It is every parent’s worst nightmare to see their child severely injured. All parents want to protect their children, but sometimes, other people behave negligently, and children become injured as a result. There are a number of ways that a child could become seriously hurt, such as through dog attacks, slip-and-falls, swimming pool accidents, and so on. While parents can’t protect their children 100% of the time, especially when others are grossly negligent, they can file a claim to recover proper compensation on their child’s behalf.
At NordstrandBlack PC, we have more than 40 years of combined experience representing children who were injured due to negligent parties. We can clearly explain the legal process to parents and help them secure full compensation for their children’s injuries. In one recent case, we represented the family of two sisters who were minors when they were struck by a car while crossing the street. We understand firsthand how devastating these events can be and can provide the representation you and your family need.
Understanding Child Injury Claims and Lawsuits
After being injured in an accident caused by another person, an adult can pursue a personal injury claim against that person’s insurance company in order to recover full compensation for their injuries and losses. We are able to settle many personal injury claims without going to court. However, often times the injured party and the opposing insurance company cannot come to an agreement.
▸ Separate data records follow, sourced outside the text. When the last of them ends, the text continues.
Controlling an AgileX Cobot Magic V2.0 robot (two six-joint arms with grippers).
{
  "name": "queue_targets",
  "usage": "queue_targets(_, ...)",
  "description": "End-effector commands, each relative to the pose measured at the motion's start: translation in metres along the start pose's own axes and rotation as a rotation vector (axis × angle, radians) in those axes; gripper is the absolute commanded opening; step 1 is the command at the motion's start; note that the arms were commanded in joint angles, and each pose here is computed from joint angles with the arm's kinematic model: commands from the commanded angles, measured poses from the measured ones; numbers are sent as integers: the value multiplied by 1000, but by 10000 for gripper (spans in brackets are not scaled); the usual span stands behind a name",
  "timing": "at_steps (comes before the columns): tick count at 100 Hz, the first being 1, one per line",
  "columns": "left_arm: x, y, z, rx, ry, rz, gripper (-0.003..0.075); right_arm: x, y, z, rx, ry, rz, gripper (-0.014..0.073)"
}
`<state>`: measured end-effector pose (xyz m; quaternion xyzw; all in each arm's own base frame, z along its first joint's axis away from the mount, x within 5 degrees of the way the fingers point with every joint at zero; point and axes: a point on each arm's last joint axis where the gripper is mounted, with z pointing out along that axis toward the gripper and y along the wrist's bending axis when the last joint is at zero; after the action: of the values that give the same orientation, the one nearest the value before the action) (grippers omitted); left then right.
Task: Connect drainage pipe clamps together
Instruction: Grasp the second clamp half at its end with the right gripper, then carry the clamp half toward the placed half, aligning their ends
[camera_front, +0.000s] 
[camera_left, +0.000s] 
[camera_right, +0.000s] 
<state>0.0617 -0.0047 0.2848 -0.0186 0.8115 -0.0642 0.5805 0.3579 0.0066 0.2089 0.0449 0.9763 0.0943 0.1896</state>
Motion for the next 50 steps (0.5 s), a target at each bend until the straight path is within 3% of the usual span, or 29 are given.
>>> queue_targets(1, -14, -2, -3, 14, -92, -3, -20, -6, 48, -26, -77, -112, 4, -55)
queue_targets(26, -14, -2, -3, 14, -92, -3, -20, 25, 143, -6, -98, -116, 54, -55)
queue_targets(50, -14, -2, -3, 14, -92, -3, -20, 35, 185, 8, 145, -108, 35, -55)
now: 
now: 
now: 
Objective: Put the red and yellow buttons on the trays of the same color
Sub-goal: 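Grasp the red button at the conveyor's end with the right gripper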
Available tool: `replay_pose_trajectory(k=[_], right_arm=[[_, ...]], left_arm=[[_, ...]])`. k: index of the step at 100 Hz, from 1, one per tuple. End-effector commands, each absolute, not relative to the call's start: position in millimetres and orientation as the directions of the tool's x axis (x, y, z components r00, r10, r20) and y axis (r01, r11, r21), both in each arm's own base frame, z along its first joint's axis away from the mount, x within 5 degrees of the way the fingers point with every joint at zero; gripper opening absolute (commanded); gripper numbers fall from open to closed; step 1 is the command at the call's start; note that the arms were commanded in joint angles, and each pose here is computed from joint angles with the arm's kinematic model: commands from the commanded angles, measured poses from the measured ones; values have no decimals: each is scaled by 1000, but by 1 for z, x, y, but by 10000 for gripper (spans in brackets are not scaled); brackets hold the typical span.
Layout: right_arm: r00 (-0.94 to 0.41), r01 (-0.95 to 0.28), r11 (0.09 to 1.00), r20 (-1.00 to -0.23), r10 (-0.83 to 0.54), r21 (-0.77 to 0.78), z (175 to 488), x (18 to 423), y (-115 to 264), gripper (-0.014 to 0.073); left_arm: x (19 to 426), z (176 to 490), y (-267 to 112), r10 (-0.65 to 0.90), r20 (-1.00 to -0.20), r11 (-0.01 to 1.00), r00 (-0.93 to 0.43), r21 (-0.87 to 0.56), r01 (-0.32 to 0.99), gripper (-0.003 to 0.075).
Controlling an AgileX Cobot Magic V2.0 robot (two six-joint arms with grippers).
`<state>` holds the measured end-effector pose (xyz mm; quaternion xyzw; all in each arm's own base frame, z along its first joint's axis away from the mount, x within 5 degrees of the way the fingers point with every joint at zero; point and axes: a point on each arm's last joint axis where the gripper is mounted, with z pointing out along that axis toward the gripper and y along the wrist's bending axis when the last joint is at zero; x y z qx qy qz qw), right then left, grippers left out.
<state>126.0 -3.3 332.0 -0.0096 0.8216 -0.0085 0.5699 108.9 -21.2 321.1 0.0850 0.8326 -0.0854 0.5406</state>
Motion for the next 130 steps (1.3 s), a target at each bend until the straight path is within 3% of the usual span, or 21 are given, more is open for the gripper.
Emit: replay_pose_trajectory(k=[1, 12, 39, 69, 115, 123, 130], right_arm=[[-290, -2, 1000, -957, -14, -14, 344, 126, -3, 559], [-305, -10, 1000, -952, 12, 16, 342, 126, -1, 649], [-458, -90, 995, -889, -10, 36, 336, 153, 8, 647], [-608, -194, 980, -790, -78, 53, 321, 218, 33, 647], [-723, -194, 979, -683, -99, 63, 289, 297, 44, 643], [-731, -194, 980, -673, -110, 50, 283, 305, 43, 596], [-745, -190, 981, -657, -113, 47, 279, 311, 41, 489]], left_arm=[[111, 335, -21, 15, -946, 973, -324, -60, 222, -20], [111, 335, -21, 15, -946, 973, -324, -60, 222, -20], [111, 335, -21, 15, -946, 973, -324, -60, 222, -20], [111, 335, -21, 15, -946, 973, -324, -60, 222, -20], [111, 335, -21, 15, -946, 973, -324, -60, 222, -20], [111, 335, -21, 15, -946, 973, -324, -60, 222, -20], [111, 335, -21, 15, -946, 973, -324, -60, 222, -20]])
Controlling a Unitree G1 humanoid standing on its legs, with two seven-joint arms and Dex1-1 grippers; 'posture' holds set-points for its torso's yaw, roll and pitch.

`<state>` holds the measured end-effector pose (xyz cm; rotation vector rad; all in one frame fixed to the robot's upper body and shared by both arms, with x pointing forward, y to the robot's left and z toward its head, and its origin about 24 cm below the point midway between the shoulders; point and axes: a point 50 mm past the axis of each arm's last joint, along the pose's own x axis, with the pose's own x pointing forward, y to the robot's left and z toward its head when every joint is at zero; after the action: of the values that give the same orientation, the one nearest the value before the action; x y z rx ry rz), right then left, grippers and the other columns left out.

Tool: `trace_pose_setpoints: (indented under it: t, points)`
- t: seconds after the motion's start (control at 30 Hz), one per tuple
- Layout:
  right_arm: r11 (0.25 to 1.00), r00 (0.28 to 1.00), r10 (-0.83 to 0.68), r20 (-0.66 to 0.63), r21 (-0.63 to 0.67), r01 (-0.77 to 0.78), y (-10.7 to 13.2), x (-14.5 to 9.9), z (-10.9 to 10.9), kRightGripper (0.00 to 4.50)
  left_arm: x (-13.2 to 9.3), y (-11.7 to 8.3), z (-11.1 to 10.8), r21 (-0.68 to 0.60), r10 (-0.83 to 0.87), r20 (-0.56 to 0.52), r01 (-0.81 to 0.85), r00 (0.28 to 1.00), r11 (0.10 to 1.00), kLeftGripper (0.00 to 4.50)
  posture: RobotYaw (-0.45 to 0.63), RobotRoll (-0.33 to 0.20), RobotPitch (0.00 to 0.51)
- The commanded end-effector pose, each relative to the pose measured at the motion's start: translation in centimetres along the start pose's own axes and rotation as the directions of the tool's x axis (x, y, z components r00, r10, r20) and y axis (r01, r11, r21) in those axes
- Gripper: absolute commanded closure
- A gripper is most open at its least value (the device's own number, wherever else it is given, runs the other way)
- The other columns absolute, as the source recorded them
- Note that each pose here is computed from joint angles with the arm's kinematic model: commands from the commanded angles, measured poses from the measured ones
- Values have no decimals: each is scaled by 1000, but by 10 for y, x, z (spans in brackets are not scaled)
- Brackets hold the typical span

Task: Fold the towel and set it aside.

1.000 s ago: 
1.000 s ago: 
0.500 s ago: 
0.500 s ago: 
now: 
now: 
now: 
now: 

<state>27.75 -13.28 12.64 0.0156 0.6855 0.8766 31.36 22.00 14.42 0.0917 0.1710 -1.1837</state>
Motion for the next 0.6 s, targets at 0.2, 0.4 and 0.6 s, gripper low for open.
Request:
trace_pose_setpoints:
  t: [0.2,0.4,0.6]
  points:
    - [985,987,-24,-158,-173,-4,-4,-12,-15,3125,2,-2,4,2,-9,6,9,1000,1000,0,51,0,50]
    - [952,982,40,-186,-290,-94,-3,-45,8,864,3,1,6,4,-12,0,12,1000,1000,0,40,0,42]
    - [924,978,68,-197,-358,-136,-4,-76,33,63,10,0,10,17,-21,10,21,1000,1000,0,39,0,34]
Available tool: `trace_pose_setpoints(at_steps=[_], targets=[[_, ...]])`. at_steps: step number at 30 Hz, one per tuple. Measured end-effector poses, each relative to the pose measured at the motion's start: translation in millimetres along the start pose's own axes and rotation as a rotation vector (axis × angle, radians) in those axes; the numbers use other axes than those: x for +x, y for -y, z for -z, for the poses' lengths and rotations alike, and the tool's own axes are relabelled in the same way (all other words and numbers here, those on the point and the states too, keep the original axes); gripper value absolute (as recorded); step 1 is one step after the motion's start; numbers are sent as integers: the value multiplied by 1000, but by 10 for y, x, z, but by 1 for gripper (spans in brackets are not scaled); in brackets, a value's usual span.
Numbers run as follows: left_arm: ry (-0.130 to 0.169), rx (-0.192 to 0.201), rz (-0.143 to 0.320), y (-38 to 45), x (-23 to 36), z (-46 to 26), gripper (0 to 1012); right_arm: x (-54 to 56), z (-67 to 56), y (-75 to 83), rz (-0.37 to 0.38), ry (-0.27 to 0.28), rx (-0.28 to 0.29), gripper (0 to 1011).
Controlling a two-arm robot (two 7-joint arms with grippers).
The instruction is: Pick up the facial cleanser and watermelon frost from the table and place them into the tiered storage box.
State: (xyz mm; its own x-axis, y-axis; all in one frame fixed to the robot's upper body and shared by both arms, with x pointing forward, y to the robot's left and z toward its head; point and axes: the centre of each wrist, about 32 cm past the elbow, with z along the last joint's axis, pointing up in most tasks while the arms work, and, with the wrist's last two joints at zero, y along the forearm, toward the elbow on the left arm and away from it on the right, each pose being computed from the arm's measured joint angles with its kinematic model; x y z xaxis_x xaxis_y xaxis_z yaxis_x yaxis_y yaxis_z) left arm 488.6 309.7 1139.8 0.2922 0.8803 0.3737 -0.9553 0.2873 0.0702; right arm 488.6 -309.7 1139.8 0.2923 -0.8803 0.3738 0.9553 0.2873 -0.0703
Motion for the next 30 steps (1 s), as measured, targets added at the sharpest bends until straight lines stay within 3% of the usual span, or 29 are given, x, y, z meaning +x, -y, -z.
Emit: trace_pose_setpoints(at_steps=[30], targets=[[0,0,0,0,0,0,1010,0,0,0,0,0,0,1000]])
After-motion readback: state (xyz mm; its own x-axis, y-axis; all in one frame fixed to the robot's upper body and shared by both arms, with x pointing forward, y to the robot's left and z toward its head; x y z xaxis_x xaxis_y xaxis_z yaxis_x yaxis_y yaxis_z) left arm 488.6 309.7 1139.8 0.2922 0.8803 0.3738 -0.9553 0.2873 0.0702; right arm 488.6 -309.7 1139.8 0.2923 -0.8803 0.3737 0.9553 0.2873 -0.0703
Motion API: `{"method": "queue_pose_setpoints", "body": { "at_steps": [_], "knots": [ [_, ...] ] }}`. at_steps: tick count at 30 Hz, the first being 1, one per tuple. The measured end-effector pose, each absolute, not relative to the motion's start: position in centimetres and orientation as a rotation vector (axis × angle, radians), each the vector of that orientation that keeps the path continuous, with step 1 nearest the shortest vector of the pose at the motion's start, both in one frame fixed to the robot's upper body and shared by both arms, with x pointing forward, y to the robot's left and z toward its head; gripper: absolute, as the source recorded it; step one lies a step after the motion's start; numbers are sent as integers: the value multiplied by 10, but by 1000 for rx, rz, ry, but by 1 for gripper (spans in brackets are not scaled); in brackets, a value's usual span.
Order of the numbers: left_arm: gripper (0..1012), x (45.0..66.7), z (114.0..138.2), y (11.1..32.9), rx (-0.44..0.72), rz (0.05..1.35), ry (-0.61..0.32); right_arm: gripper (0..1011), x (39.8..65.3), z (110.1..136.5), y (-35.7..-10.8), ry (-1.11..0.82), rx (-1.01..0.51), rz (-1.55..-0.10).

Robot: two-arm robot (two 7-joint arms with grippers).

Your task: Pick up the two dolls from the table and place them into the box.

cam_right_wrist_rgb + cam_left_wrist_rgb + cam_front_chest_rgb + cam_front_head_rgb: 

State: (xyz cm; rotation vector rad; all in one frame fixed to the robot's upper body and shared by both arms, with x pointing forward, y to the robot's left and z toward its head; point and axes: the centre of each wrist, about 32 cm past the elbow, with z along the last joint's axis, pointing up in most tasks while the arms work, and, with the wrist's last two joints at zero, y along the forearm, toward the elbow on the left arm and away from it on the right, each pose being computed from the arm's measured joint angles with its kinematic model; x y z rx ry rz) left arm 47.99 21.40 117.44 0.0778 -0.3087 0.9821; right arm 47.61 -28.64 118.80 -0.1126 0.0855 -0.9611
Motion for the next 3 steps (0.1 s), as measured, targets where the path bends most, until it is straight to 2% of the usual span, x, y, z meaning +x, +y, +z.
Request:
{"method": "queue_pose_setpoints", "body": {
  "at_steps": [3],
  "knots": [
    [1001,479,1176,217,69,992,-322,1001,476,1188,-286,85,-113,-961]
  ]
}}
In these situations, the injured party has to file a lawsuit so the issue can be decided by a judge and jury.
When a child is injured by a negligent person, the claims process is generally the same, but as a parent, you should be aware of some key differences.
Assigning Legal Representation for the Child
As an adult, if you choose to pursue a personal injury claim or lawsuit, the justice system assumes you are able to make your own decisions. At the end of the day, you are the one in charge, even when working with an attorney.
When children are injured, the court assumes that they are not legally capable of making their own, well-informed choices. This means that a parent or guardian will need to be appointed guardian ad litem to file the lawsuit on the child’s behalf. A guardian ad litem is a legal representative who can advocate for the child’s best interests and has the power to act on behalf of the minor.
Whether the case is settled with an insurance company out of court or you file a lawsuit in court, the child’s parent or guardian must file a petition with the court to be named the child’s guardian ad litem. This petition must be filed before the court approves the child’s settlement to ensure the child’s interests were protected. Your attorney can file this petition when they visit the court to file a lawsuit or to file paperwork to have the settlement reviewed by a judge.
In most cases, the court will appoint one of the parents to act on the child’s behalf. Parents understand how serious an accident is for a child and the associated effects of their injuries, making them the best option to represent a child. If the parents or guardians cannot decide who should represent the child, then the court may select a party in their stead. Keep in mind that the court is trying to protect the child’s best interests. The court will most likely choose the party that it feels will best pursue that goal.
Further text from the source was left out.